- [Required action] When a line in the data below includes "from", pick it out and copy it.

- [Input data]
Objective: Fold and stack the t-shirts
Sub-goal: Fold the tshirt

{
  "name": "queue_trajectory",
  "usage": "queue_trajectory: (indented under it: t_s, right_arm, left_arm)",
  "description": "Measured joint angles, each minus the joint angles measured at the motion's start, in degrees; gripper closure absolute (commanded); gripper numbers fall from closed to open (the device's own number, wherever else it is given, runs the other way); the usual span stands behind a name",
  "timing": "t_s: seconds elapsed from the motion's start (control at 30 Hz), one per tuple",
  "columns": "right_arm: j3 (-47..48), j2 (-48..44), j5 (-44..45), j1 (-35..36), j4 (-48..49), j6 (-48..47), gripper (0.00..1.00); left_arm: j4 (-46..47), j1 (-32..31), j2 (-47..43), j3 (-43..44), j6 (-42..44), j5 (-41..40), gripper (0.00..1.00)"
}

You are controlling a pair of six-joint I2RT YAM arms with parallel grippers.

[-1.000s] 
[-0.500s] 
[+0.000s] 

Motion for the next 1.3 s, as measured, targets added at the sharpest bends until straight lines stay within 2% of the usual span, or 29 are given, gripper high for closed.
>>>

- [Task result]
  "description": "Measured joint angles, each minus the joint angles measured at the motion's start, in degrees; gripper closure absolute (commanded); gripper numbers fall from closed to open (the device's own number, wherever else it is given, runs the other way); the usual span stands behind a name",
  "timing": "t_s: seconds elapsed from the motion's start (control at 30 Hz), one per tuple",

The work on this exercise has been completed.